Given entries>
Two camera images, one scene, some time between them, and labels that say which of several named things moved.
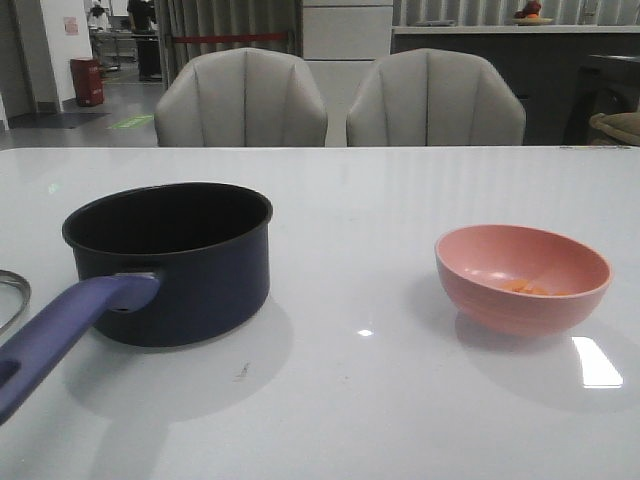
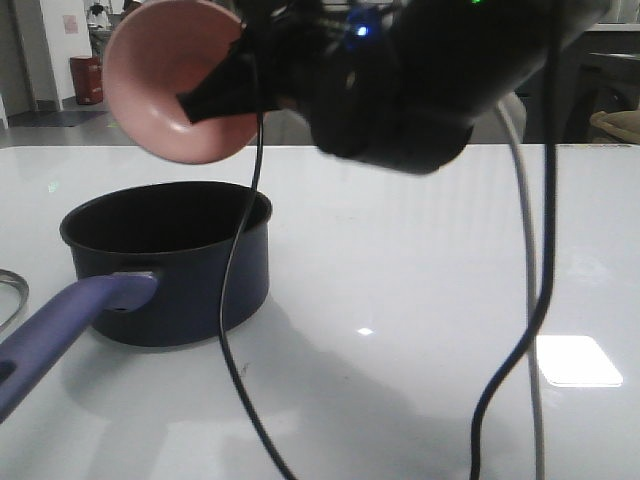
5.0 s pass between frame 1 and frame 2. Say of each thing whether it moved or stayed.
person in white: stayed
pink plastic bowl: moved
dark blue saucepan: stayed
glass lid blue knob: stayed
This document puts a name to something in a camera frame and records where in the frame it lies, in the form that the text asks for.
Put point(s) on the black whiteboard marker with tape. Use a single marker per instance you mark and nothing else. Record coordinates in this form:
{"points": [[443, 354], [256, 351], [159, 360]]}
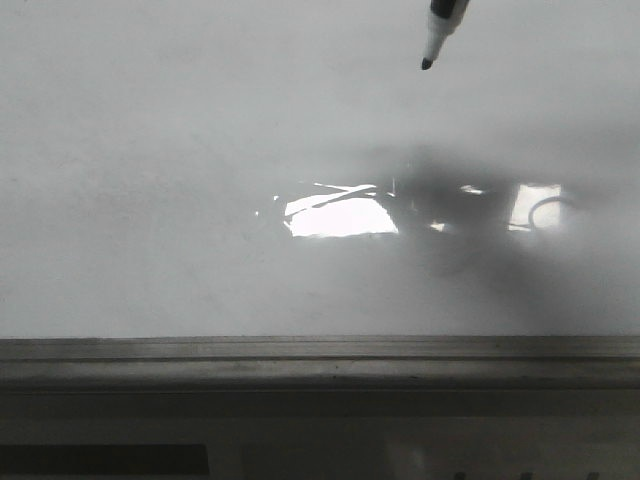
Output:
{"points": [[442, 19]]}

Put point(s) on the white whiteboard with aluminium frame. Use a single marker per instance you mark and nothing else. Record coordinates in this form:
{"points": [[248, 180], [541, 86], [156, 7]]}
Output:
{"points": [[273, 194]]}

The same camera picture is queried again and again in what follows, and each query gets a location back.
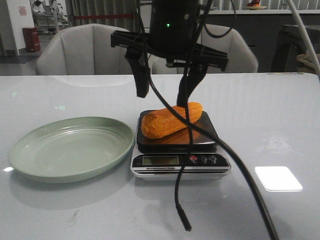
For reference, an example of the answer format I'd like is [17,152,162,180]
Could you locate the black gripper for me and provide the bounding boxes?
[111,6,228,106]

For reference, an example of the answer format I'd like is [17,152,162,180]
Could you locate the orange corn cob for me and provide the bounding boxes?
[140,102,203,139]

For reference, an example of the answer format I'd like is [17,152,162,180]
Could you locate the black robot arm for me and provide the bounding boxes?
[111,0,228,107]

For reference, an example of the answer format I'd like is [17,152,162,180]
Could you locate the white drawer cabinet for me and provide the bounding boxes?
[139,0,152,33]

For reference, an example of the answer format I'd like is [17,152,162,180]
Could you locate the red barrier belt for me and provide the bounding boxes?
[72,13,134,20]

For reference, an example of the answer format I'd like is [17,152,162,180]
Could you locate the right grey armchair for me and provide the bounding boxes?
[150,24,259,75]

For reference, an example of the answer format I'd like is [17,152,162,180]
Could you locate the grey armchair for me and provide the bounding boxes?
[150,24,259,75]
[35,23,137,76]

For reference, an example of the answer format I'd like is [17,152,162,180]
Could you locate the left grey armchair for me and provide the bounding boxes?
[35,23,137,76]

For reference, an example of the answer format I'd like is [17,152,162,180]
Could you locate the digital kitchen scale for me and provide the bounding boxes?
[130,110,232,181]

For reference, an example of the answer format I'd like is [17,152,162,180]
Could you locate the dark grey counter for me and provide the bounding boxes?
[206,9,320,73]

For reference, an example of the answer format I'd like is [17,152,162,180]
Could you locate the fruit bowl on counter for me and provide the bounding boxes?
[245,0,267,11]

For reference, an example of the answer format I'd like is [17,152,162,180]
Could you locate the grey curtain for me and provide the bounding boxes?
[65,0,139,32]

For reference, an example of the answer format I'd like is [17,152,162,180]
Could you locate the dark appliance at right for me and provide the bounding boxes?
[271,24,307,72]

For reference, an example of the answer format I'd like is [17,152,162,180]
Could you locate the pale green plate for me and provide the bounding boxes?
[9,116,135,184]

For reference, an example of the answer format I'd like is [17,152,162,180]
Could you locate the red trash bin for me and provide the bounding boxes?
[22,27,41,53]

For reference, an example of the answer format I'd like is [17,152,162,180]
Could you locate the beige folded cloth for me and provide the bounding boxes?
[296,54,316,74]

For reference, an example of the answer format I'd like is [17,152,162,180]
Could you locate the thick black cable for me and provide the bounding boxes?
[134,0,280,240]

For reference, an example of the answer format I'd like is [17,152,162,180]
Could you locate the white cable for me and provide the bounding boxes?
[284,0,320,81]

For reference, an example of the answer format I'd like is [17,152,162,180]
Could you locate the black cable with plug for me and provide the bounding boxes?
[173,0,214,232]

Work order>
Repeat the records exactly, without the pictures.

Solved problem>
Two camera images, one scene, some time between them, and labels that say which of several named things moved.
5.0 s pass between frame 1 and frame 2. Say of each thing whether it moved or stayed.
person in white: stayed
pink plastic bowl: moved
dark blue saucepan: stayed
glass lid blue knob: stayed
This document puts a name to something in a camera frame and records where in the frame it lies, in the form that the text asks for.
Put point(s) on the black whiteboard marker with tape. Use a single marker per instance you mark and nothing else. Record coordinates in this form:
{"points": [[443, 354], [256, 351], [159, 360]]}
Output:
{"points": [[442, 19]]}

Put point(s) on the white whiteboard with aluminium frame. Use a single marker per instance you mark and nothing else. Record coordinates in this form:
{"points": [[248, 180], [541, 86], [156, 7]]}
Output:
{"points": [[273, 194]]}

The same camera picture is queried again and again in what follows, and each query gets a location back.
For reference, an example of the answer format I'd like is [17,152,162,180]
Could you locate the black gripper for me and provide the bounding boxes?
[111,6,228,106]

For reference, an example of the answer format I'd like is [17,152,162,180]
Could you locate the orange corn cob for me and provide the bounding boxes?
[140,102,203,139]

For reference, an example of the answer format I'd like is [17,152,162,180]
Could you locate the black robot arm for me and provide the bounding boxes?
[111,0,228,107]

For reference, an example of the answer format I'd like is [17,152,162,180]
Could you locate the white drawer cabinet for me and provide the bounding boxes?
[139,0,152,33]

For reference, an example of the answer format I'd like is [17,152,162,180]
Could you locate the red barrier belt for me and provide the bounding boxes?
[72,13,134,20]

For reference, an example of the answer format I'd like is [17,152,162,180]
Could you locate the right grey armchair for me and provide the bounding boxes?
[150,24,259,75]

For reference, an example of the answer format I'd like is [17,152,162,180]
Could you locate the grey armchair for me and provide the bounding boxes?
[150,24,259,75]
[35,23,137,76]

For reference, an example of the answer format I'd like is [17,152,162,180]
Could you locate the left grey armchair for me and provide the bounding boxes?
[35,23,137,76]

For reference, an example of the answer format I'd like is [17,152,162,180]
Could you locate the digital kitchen scale for me and provide the bounding boxes?
[130,110,232,181]

For reference, an example of the answer format I'd like is [17,152,162,180]
Could you locate the dark grey counter for me and provide the bounding boxes?
[206,9,320,73]

For reference, an example of the answer format I'd like is [17,152,162,180]
Could you locate the fruit bowl on counter for me and provide the bounding boxes?
[245,0,267,11]

For reference, an example of the answer format I'd like is [17,152,162,180]
Could you locate the grey curtain for me and provide the bounding boxes?
[65,0,139,32]

For reference, an example of the answer format I'd like is [17,152,162,180]
Could you locate the dark appliance at right for me and provide the bounding boxes?
[271,24,307,72]

For reference, an example of the answer format I'd like is [17,152,162,180]
Could you locate the pale green plate for me and provide the bounding boxes?
[9,116,135,184]

For reference, an example of the answer format I'd like is [17,152,162,180]
Could you locate the red trash bin for me and provide the bounding boxes?
[22,27,41,53]

For reference, an example of the answer format I'd like is [17,152,162,180]
Could you locate the beige folded cloth for me and provide the bounding boxes?
[296,54,316,74]

For reference, an example of the answer format I'd like is [17,152,162,180]
Could you locate the thick black cable for me and provide the bounding boxes?
[134,0,280,240]

For reference, an example of the answer format I'd like is [17,152,162,180]
Could you locate the white cable for me and provide the bounding boxes?
[284,0,320,81]

For reference, an example of the answer format I'd like is [17,152,162,180]
Could you locate the black cable with plug for me and provide the bounding boxes?
[173,0,214,232]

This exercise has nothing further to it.